Write out every entry once more, character for character.

--- TASK DATA ---

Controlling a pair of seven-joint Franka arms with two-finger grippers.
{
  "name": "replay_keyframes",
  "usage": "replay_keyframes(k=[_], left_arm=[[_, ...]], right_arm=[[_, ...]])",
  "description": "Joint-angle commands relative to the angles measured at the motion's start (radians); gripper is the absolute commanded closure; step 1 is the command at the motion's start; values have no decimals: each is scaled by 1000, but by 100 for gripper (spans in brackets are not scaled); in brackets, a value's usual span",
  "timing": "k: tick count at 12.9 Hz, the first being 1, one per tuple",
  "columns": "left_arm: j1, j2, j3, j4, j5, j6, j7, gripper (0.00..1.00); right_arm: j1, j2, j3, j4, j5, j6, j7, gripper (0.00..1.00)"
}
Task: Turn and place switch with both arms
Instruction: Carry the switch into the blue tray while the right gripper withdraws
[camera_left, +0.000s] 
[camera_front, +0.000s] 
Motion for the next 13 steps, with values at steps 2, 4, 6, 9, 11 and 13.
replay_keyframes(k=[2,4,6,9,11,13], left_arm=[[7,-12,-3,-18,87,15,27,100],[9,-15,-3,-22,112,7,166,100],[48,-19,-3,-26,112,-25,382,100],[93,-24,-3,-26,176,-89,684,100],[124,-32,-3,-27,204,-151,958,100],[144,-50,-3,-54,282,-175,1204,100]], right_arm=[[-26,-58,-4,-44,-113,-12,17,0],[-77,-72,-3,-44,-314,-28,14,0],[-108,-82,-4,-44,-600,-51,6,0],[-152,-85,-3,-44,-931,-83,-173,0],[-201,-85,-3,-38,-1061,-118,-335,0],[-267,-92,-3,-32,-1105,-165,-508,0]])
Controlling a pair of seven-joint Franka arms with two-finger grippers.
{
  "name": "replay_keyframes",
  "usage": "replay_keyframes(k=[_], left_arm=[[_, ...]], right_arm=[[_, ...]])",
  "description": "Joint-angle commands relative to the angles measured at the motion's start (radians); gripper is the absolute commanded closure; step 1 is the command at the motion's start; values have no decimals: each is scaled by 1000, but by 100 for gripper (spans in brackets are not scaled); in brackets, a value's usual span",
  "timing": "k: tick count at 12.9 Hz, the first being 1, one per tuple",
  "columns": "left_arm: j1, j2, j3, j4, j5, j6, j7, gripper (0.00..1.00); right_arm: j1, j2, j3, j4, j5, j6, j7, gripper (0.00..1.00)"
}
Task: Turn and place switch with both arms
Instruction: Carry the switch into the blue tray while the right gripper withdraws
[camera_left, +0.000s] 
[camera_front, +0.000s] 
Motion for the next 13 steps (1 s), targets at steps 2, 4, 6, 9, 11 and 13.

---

SOLUTION
Controlling a pair of seven-joint Franka arms with two-finger grippers.
{
  "name": "replay_keyframes",
  "usage": "replay_keyframes(k=[_], left_arm=[[_, ...]], right_arm=[[_, ...]])",
  "description": "Joint-angle commands relative to the angles measured at the motion's start (radians); gripper is the absolute commanded closure; step 1 is the command at the motion's start; values have no decimals: each is scaled by 1000, but by 100 for gripper (spans in brackets are not scaled); in brackets, a value's usual span",
  "timing": "k: tick count at 12.9 Hz, the first being 1, one per tuple",
  "columns": "left_arm: j1, j2, j3, j4, j5, j6, j7, gripper (0.00..1.00); right_arm: j1, j2, j3, j4, j5, j6, j7, gripper (0.00..1.00)"
}
Task: Turn and place switch with both arms
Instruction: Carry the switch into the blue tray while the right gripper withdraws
[camera_left, +0.000s] 
[camera_front, +0.000s] 
Motion for the next 13 steps, with values at steps 2, 4, 6, 9, 11 and 13.
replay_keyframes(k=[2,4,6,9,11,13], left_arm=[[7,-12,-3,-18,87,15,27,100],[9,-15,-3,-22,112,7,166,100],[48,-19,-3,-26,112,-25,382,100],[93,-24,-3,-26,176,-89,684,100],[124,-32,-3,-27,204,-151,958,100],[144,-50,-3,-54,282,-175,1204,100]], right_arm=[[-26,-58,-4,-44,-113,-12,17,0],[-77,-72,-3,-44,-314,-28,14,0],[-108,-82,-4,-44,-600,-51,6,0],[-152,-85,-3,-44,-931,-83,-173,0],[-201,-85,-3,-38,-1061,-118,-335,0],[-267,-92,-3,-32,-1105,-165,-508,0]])
Controlling a pair of seven-joint Franka arms with two-finger grippers.
{
  "name": "replay_keyframes",
  "usage": "replay_keyframes(k=[_], left_arm=[[_, ...]], right_arm=[[_, ...]])",
  "description": "Joint-angle commands relative to the angles measured at the motion's start (radians); gripper is the absolute commanded closure; step 1 is the command at the motion's start; values have no decimals: each is scaled by 1000, but by 100 for gripper (spans in brackets are not scaled); in brackets, a value's usual span",
  "timing": "k: tick count at 12.9 Hz, the first being 1, one per tuple",
  "columns": "left_arm: j1, j2, j3, j4, j5, j6, j7, gripper (0.00..1.00); right_arm: j1, j2, j3, j4, j5, j6, j7, gripper (0.00..1.00)"
}
Task: Turn and place switch with both arms
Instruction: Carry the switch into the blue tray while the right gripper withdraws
[camera_left, +0.000s] 
[camera_front, +0.000s] 
Motion for the next 13 steps (1 s), targets at steps 2, 4, 6, 9, 11 and 13.

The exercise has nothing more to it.